YOUR ASSIGNMENT: Work out how many lines of the data below hold the string "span". Answer with that number alone.

Records from a data source:
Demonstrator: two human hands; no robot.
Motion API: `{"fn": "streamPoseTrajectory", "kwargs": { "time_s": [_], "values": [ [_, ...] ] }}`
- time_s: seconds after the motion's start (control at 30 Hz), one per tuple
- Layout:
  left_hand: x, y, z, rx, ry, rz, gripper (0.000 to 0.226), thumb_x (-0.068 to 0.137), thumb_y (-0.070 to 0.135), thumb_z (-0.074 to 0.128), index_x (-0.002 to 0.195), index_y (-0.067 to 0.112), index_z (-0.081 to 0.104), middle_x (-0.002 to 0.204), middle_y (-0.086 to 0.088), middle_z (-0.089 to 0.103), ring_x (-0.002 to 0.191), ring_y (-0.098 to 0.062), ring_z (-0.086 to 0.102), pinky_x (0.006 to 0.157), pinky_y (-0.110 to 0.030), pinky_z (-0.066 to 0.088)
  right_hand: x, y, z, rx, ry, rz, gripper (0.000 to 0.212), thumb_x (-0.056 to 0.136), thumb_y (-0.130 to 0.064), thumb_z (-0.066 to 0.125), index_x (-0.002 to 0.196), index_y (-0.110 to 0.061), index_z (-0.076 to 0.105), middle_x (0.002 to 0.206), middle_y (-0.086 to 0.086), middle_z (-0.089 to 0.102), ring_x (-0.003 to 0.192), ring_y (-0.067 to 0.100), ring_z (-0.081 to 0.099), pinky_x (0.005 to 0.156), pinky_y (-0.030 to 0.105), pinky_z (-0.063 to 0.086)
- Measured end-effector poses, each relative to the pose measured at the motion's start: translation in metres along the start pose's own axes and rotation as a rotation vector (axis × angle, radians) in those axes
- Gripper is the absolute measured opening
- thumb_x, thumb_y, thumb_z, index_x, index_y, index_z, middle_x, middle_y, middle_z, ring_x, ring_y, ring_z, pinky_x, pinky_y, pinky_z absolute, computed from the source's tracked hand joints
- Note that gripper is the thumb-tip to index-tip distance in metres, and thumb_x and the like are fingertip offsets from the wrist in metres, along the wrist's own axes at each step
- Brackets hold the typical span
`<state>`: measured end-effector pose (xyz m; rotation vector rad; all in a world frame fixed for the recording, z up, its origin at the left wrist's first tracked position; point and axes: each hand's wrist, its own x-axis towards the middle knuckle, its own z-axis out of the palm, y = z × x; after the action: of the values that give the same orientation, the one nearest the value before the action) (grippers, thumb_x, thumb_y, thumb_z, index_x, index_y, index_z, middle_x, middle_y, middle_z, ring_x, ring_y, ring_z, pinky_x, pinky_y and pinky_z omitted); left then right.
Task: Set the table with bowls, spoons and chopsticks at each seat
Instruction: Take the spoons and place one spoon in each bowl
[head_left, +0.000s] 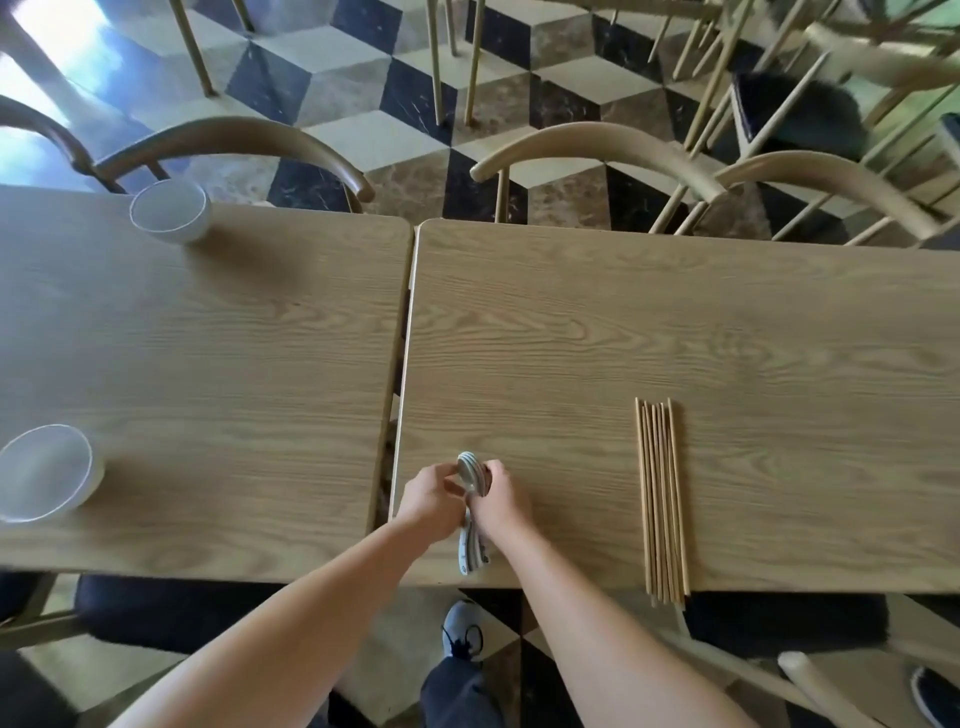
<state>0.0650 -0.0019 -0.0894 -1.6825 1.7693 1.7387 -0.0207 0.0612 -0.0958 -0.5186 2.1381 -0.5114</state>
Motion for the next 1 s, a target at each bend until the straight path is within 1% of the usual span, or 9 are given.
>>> {"fn": "streamPoseTrajectory", "kwargs": {
  "time_s": [0.13, 0.2, 0.27, 0.4, 0.5, 0.6, 0.7, 0.87, 1.0],
  "values": [
    [0.003, -0.003, -0.011, -0.274, -0.131, -0.055, 0.039, 0.085, -0.015, 0.059, 0.11, 0.013, 0.068, 0.088, -0.01, 0.069, 0.077, -0.025, 0.072, 0.077, -0.04, 0.063, 0.005, 0.001, -0.008, 0.121, -0.014, 0.078, 0.017, 0.087, -0.014, 0.054, 0.103, -0.019, 0.056, 0.1, 0.002, 0.066, 0.09, 0.024, 0.063, 0.071, 0.034, 0.054],
    [0.004, -0.003, -0.014, -0.299, -0.165, -0.072, 0.031, 0.085, 0.0, 0.066, 0.109, 0.019, 0.065, 0.091, -0.01, 0.071, 0.08, -0.023, 0.072, 0.083, -0.042, 0.061, 0.006, 0.0, -0.01, 0.235, -0.064, 0.124, 0.033, 0.087, -0.008, 0.053, 0.119, -0.013, 0.056, 0.108, 0.003, 0.064, 0.095, 0.024, 0.064, 0.077, 0.04, 0.058],
    [0.001, -0.003, -0.02, -0.294, -0.207, -0.099, 0.04, 0.076, 0.017, 0.073, 0.115, 0.018, 0.064, 0.103, -0.014, 0.074, 0.094, -0.028, 0.073, 0.092, -0.045, 0.058, 0.004, -0.005, -0.011, 0.361, -0.132, 0.157, 0.047, 0.089, -0.005, 0.054, 0.136, -0.012, 0.049, 0.116, 0.006, 0.063, 0.097, 0.022, 0.062, 0.063, 0.032, 0.055],
    [-0.01, -0.003, -0.034, -0.45, -0.286, -0.116, 0.026, 0.087, 0.004, 0.056, 0.111, 0.002, 0.067, 0.099, -0.023, 0.071, 0.092, -0.034, 0.072, 0.082, -0.041, 0.056, -0.001, -0.024, -0.01, 0.472, -0.207, 0.13, 0.04, 0.086, 0.0, 0.057, 0.123, -0.014, 0.056, 0.099, 0.008, 0.067, 0.082, 0.023, 0.066, 0.064, 0.036, 0.056],
    [-0.028, -0.007, -0.05, -0.541, -0.331, -0.083, 0.024, 0.084, -0.003, 0.049, 0.102, 0.002, 0.064, 0.088, -0.021, 0.066, 0.078, -0.031, 0.066, 0.069, -0.037, 0.053, -0.015, -0.044, -0.002, 0.469, -0.274, 0.104, 0.036, 0.084, 0.003, 0.055, 0.116, -0.012, 0.056, 0.085, 0.013, 0.065, 0.062, 0.023, 0.06, 0.052, 0.035, 0.049],
    [-0.049, -0.015, -0.07, -0.633, -0.366, -0.043, 0.027, 0.087, -0.01, 0.045, 0.105, 0.001, 0.061, 0.091, -0.02, 0.066, 0.081, -0.029, 0.069, 0.075, -0.043, 0.057, -0.033, -0.068, 0.006, 0.401, -0.306, 0.034, 0.029, 0.088, 0.004, 0.054, 0.108, -0.016, 0.058, 0.089, 0.014, 0.065, 0.072, 0.027, 0.062, 0.066, 0.044, 0.058],
    [-0.077, -0.029, -0.1, -0.641, -0.356, -0.002, 0.029, 0.093, -0.014, 0.04, 0.109, -0.001, 0.061, 0.096, -0.02, 0.069, 0.083, -0.027, 0.071, 0.077, -0.044, 0.057, -0.062, -0.094, 0.014, 0.205, -0.304, -0.07, 0.023, 0.088, -0.003, 0.059, 0.102, -0.021, 0.062, 0.083, 0.009, 0.066, 0.058, 0.019, 0.058, 0.049, 0.029, 0.051],
    [-0.131, -0.074, -0.167, -0.656, -0.248, 0.097, 0.029, 0.086, 0.006, 0.073, 0.111, -0.007, 0.065, 0.112, -0.033, 0.067, 0.097, -0.039, 0.067, 0.102, -0.061, 0.047, -0.124, -0.142, 0.054, 0.133, -0.337, -0.163, 0.018, 0.094, -0.006, 0.056, 0.108, -0.004, 0.068, 0.059, 0.004, 0.052, 0.035, 0.01, 0.04, 0.035, 0.022, 0.031],
    [-0.175, -0.12, -0.212, -0.724, -0.165, 0.18, 0.011, 0.096, -0.004, 0.054, 0.095, -0.003, 0.066, 0.081, -0.016, 0.073, 0.073, -0.025, 0.072, 0.071, -0.041, 0.061, -0.187, -0.166, 0.107, 0.164, -0.353, -0.174, 0.013, 0.097, -0.011, 0.057, 0.099, -0.006, 0.069, 0.062, 0.005, 0.059, 0.041, 0.011, 0.051, 0.036, 0.02, 0.035]
  ]
}}
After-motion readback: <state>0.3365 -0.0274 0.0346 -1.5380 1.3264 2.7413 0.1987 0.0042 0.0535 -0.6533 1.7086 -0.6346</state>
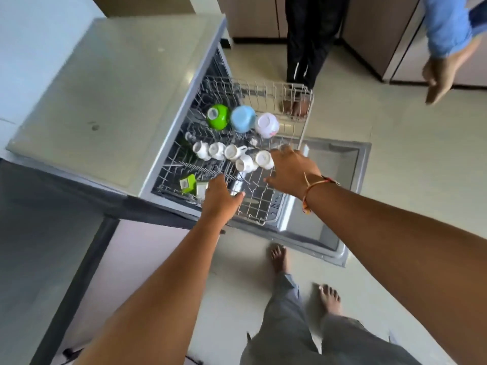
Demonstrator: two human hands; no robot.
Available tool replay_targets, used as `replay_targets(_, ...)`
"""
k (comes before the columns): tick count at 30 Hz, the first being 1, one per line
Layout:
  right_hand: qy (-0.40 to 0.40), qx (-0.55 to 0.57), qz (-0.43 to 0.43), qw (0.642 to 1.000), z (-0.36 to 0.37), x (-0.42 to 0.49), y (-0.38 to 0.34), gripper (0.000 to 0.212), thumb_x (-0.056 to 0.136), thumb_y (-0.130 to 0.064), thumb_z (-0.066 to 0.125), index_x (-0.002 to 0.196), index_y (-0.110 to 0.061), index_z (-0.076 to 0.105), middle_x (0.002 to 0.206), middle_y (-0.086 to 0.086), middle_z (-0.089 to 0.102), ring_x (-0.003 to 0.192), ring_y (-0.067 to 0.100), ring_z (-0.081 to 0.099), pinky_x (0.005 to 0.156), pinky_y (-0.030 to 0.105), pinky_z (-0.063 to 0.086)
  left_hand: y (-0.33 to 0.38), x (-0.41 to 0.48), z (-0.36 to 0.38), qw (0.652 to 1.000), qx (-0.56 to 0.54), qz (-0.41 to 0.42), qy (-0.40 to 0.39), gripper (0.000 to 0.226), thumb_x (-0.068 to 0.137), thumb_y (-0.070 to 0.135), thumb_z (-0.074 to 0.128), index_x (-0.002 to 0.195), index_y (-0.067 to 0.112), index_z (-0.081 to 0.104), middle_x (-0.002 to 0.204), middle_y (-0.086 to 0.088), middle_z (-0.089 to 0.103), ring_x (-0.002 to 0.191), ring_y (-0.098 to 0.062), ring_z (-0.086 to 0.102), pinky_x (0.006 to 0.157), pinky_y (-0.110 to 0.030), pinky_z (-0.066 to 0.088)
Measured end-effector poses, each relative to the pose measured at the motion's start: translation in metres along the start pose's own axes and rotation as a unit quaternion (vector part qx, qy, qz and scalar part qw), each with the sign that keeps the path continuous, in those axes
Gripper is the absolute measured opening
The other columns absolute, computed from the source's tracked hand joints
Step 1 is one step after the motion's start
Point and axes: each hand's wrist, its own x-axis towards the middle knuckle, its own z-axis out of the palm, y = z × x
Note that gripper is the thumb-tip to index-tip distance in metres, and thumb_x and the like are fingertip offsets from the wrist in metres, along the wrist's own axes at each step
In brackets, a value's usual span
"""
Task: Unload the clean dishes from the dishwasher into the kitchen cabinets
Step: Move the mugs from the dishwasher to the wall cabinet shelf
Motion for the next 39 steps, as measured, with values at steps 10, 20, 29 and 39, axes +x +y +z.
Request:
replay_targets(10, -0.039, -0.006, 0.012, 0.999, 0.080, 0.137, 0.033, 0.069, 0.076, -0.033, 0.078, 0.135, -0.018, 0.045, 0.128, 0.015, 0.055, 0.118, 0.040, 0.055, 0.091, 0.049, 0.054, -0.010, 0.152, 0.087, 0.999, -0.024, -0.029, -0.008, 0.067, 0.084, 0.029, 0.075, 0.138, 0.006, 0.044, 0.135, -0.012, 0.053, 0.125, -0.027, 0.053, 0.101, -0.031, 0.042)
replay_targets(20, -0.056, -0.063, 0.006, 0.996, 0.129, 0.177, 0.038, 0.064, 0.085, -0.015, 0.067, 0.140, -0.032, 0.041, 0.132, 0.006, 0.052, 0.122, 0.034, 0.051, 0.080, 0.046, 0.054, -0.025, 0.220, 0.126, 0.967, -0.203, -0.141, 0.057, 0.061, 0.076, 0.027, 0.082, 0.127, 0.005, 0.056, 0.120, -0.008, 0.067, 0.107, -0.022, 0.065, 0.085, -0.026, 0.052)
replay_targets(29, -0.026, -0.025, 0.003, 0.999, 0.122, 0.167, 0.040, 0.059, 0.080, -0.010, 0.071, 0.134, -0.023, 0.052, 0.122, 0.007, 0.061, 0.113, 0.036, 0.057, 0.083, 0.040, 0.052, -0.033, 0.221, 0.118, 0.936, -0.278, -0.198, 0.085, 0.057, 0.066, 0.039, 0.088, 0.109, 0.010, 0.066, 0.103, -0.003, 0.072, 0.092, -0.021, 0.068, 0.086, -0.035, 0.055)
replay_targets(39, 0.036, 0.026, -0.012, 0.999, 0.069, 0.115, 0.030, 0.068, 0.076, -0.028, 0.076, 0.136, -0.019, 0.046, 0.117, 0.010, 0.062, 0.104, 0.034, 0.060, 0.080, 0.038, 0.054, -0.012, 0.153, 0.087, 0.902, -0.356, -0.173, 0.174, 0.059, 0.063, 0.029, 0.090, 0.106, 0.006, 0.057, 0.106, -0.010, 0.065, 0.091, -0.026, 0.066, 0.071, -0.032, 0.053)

RESULT BELOW: 3